Qui, dans le mouvement des Indignés, aurait pu imaginer qu'une des leurs serait un jour en passe de diriger une grande ville espagnole ? Certainement pas Ada Colau. En 2011, celle qui était encore présidente de la PAH (Plataforma de Afectados por la Hipoteca), une organisation de lutte contre les expulsions de familles endettées, n'avait pas d'ambition politique. Aujourd'hui, la voilà pourtant en tête des élections municipales à Barcelone, devant le maire sortant Xavier Trias, un nationaliste conservateur.
A 41 ans, Ada Colau a mené campagne avec "Barcelone en commun". Une liste hétérogène, dans laquelle on retrouve plusieurs partis de gauche, dont notamment la jeune formation antilibérale Podemos, issue du mouvement des "indignés" qui avait occupé les places d'Espagne à partir du 15 mai 2011. Son credo : en finir avec les "privilèges" dans une ville qui, derrière ses attributs touristiques, est marquée par de profondes disparités entre zones riches et pauvres.
Malgré son manque d'expérience politique et des accusation de populisme à son encontre, l'Espagnole a su rassembler dimanche 24 mai plus de 176 000 électeurs, faisant obtenir à sa liste 11 sièges contre 10 pour le maire sortant. Une absence de majorité absolue qui conduit depuis 24h à des tractations en vue de former des alliances avec d'autres partis.
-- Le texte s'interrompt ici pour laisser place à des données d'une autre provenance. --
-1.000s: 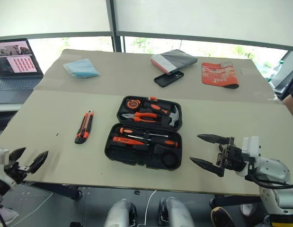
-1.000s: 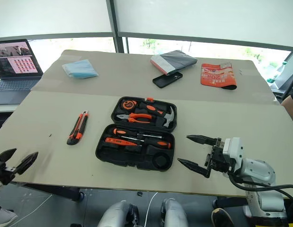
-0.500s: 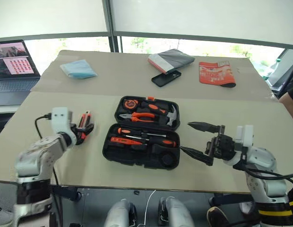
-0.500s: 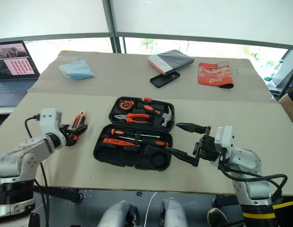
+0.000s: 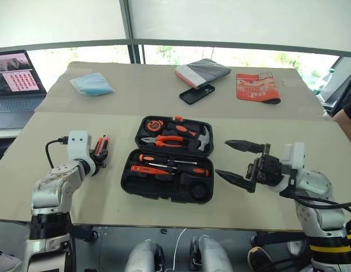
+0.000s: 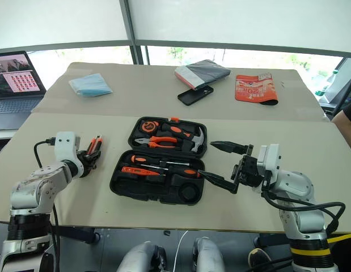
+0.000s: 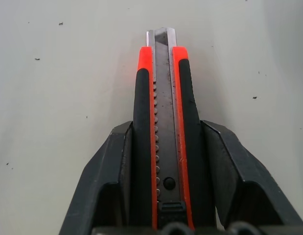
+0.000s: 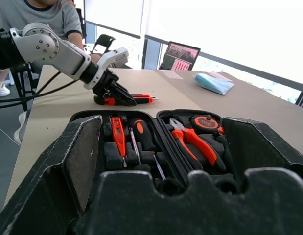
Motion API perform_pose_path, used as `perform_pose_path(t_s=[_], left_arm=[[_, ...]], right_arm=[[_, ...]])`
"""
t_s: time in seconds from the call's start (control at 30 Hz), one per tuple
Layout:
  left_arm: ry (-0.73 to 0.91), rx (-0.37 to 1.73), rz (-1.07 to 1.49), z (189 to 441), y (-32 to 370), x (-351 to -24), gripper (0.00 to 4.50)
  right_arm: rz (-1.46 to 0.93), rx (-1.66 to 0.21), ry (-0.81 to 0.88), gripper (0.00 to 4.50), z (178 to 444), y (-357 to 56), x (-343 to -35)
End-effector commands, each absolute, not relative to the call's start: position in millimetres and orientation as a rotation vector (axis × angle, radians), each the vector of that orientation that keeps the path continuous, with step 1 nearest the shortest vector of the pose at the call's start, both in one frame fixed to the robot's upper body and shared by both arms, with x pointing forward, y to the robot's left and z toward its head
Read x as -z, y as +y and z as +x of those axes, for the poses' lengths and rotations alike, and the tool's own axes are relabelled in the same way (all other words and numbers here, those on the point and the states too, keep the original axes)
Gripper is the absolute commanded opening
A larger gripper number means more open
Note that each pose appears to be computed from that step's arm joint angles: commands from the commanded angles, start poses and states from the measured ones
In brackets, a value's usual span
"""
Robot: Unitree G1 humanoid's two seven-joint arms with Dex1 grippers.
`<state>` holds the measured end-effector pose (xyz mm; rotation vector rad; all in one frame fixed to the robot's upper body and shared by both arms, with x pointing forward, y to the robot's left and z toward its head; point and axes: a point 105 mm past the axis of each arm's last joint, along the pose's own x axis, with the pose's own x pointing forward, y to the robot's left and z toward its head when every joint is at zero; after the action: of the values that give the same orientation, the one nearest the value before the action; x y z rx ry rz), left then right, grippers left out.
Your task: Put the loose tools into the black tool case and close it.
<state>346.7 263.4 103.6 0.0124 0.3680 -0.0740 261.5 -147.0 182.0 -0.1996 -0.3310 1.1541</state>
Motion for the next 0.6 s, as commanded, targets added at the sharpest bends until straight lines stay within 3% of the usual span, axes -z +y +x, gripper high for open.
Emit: perform_pose_path(t_s=[0.03,0.1,0.17,0.23,0.33,0.43,0.6], left_arm=[[0.106,0.278,0.013,351,248,-157,1.7],[-0.024,0.505,0.046,340,228,-188,1.7],[-0.024,0.829,0.105,315,200,-199,1.7],[0.008,1.089,0.174,293,180,-200,1.7],[0.141,1.374,0.446,271,158,-176,1.7],[0.25,1.507,0.602,262,147,-157,1.7],[0.288,1.54,0.763,270,131,-139,1.7]], right_arm=[[-0.225,-1.145,-0.362,4.5,259,-150,-194],[-0.236,-1.144,-0.359,4.5,258,-152,-195],[-0.281,-1.164,-0.354,4.5,254,-154,-197],[-0.346,-1.2,-0.316,4.5,250,-155,-192],[-0.375,-1.237,-0.24,4.5,242,-160,-182],[-0.373,-1.248,-0.187,4.5,234,-164,-177],[-0.364,-1.236,-0.15,4.5,224,-167,-177]])
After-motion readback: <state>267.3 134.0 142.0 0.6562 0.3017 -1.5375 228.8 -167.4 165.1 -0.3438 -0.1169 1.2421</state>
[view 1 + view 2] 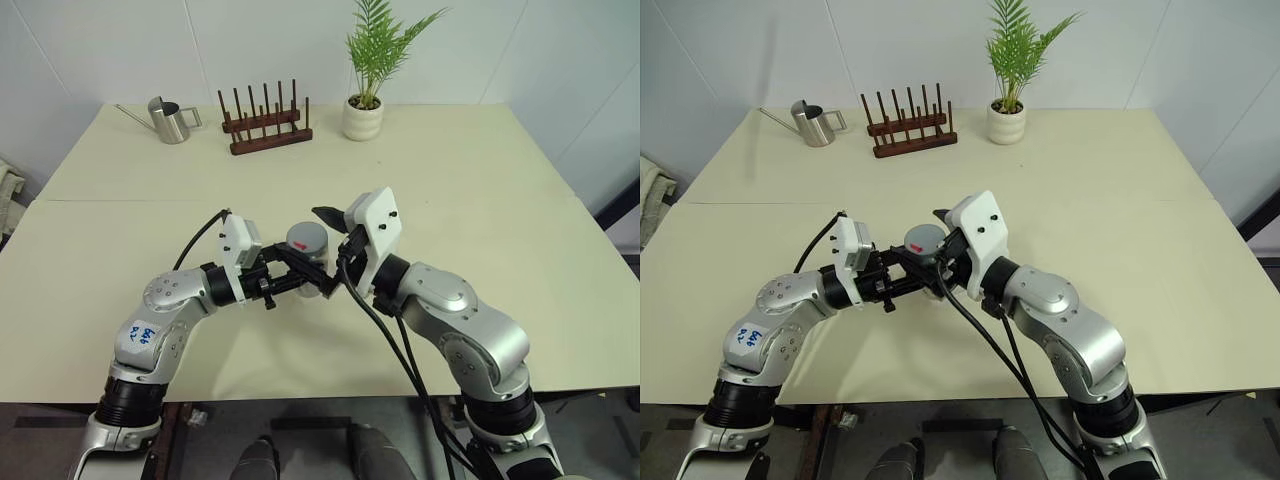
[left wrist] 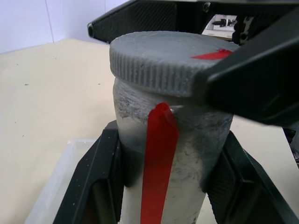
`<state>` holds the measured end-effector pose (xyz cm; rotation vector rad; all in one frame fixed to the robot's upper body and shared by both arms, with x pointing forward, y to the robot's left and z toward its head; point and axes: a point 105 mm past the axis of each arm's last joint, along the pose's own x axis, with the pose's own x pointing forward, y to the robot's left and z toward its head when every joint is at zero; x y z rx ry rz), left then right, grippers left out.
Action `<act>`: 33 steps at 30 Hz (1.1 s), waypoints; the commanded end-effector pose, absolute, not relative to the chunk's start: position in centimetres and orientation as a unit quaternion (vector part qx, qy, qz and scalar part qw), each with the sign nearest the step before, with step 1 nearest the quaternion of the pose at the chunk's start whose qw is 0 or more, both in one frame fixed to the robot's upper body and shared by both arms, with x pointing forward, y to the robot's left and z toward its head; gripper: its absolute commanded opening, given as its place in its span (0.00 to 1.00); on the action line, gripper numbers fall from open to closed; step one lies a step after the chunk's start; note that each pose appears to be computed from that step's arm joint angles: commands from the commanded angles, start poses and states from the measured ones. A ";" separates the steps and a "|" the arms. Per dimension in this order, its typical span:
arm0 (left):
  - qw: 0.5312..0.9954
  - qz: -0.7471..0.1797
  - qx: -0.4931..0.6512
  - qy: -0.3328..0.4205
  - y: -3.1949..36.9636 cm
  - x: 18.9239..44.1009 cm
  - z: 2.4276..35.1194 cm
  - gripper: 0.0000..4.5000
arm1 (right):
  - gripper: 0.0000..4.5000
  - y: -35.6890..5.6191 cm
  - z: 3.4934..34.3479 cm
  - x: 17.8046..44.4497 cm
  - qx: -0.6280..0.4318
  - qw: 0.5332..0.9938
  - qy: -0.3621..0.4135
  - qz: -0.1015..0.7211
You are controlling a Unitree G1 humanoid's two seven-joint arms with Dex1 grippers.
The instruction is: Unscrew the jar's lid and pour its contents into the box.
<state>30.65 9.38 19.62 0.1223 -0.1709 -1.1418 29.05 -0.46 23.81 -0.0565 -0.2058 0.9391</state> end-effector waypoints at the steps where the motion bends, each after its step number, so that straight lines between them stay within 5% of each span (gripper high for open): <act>1: 0.830 -0.545 0.067 -0.103 9.1 30.6 20.6 0.42 | 1.00 -0.3 25.0 28.4 -0.029 0.878 -0.127 0.462; 9: 0.831 -0.541 0.068 -0.104 9.2 30.8 20.7 0.42 | 0.57 -0.2 25.3 28.4 -0.030 0.873 -0.131 0.469; 33: 0.737 -0.666 0.081 -0.075 10.6 30.6 21.1 0.42 | 0.57 0.3 25.8 23.9 -0.104 0.707 -0.135 0.687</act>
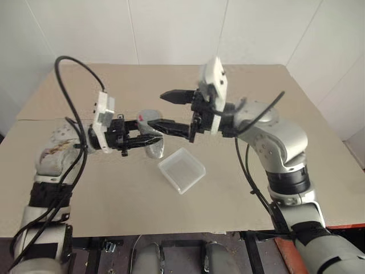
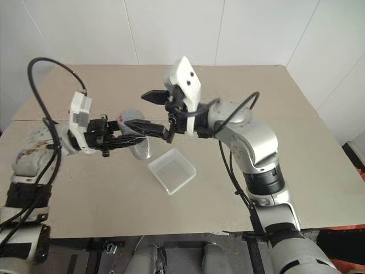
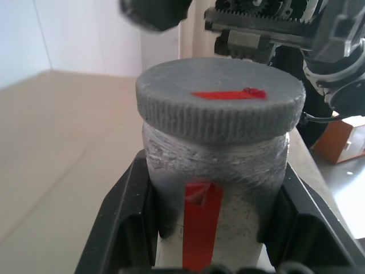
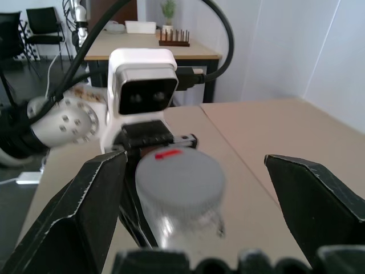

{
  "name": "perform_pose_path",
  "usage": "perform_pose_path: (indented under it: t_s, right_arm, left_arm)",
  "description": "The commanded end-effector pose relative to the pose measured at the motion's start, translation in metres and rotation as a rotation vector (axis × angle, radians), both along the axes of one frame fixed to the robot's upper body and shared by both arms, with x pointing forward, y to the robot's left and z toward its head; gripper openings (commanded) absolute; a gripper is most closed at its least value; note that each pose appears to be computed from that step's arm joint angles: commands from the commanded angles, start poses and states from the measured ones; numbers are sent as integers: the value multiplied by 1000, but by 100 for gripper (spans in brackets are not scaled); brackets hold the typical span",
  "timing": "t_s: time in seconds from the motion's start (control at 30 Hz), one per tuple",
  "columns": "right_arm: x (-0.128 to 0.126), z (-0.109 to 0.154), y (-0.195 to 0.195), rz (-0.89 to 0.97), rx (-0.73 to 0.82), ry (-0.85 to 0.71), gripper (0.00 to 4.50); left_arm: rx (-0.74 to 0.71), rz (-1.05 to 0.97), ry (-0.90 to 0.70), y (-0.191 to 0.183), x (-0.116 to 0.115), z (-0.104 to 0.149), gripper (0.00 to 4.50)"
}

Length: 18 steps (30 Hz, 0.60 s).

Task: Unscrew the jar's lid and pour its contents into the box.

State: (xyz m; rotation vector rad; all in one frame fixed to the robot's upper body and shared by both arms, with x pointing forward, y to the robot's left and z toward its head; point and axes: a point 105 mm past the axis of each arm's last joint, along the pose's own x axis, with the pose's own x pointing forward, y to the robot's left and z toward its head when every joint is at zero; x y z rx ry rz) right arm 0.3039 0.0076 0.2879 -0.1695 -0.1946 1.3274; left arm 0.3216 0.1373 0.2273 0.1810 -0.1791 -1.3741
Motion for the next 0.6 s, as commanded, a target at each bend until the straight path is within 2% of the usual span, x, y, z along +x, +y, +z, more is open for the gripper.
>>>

Mais si Ada Colau va devoir mettre toutes les chances de son côté pour être investie par le conseil municipal, le risque d'être renversée par une coalition d'opposants est mince.
Malgré l'issue encore incertaine de l'élection, l'exploit de dimanche place directement la cité de Gaudí comme première ville conquise par les Indignés, et a fait verser quelques larmes de joie aux militants qui ont assisté à cette victoire. A l'issue du scrutin, c'est d'ailleurs une candidate en pleurs qui s'est présentée à eux : "Le désir de changement a vaincu la campagne de la peur, de la résignation, et avec ça c'est nous tous qui gagnons, surtout Barcelone", a déclaré Ada Colau devant ses partisans réunis derrière les slogans "Si, se puede", directement emprunté au "Yes, we can" d'Outre-Atlantique.
Comment expliquer un tel succès ? Si Ada Colau a convaincu par son discours, rien ne prédestinait pourtant celle-ci à s'asseoir sur le fauteuil de la mairie de la place Sant Jaume. Mère d'un petit Lucas de 4 ans, vivant en location avec son compagnon, celle qui a étudié la philosophie avant de quitter la fac pour nourrir sa famille a le visage rond, des cheveux courts, et apparaît le plus souvent en jean et T-shirt... Une dégaine de citoyenne ordinaire, qui n'a "jamais touché plus de 1500 euros", plus que de femme politique en quête de pouvoir.
C'est d'ailleurs la façon dont elle se caractérisait en juillet 2014, assurant dans les médias mener un combat de citoyenne plus que manifester un engagement politique. A la tête de la PAH, la militante a oeuvré en faveur des victimes de la crise dans un pays où 3,4 millions de logements restent vides. Devant les domicile de familles menacées d'expulsion, devant des banques "complices" de la situation, Ada Colau s'est construit une présence médiatique de femme de terrain. Après trois ans de mobilisation, la militante tape fort lors d'un discours devant les députés en 2013. Elle qualifie alors de "criminel" un banquier qui avait relativisé le problème de l'explosion de la bulle immobilière.
Non contente d'avoir obtenu la même année, grâce à son travail auprès de la PAH, le Prix du citoyen européen, attribué par le Parlement européen, Ada Colau veut désormais laisser parler la "démocrate radicale" qu'elle se disait être en juillet dernier dans le quotidien El Païs.
Premières mesures qu'elle compte adopter une fois au pouvoir : sociales, évidemment. Paralyser les expulsions dans la ville, convertir les appartements vides en logements sociaux, forcer les entreprises à réduire le prix de l'eau, du gaz, de l'électricité, proposer un revenu minimum de 600 euros pour les familles qui luttent pour leur survie. Mesure symbolique s'il en est : la probable future maire de Barcelone veut abaisser son salaire à 2200 euros par mois... contre près de 12 000 pour le maire actuel. Ada Colau veut également réduire le nombre de voitures officielles et limiter à deux le nombre de mandats.
Celle qui veut faire de Barcelone le "fer de lance d'un changement démocratique en Espagne et dans le sud de l'Europe", aura certes du pain sur la planche mais également de nombreux opposants. A commencer par le Parti populaire au pouvoir en Espagne, qui l'a déjà qualifiée de "terroriste".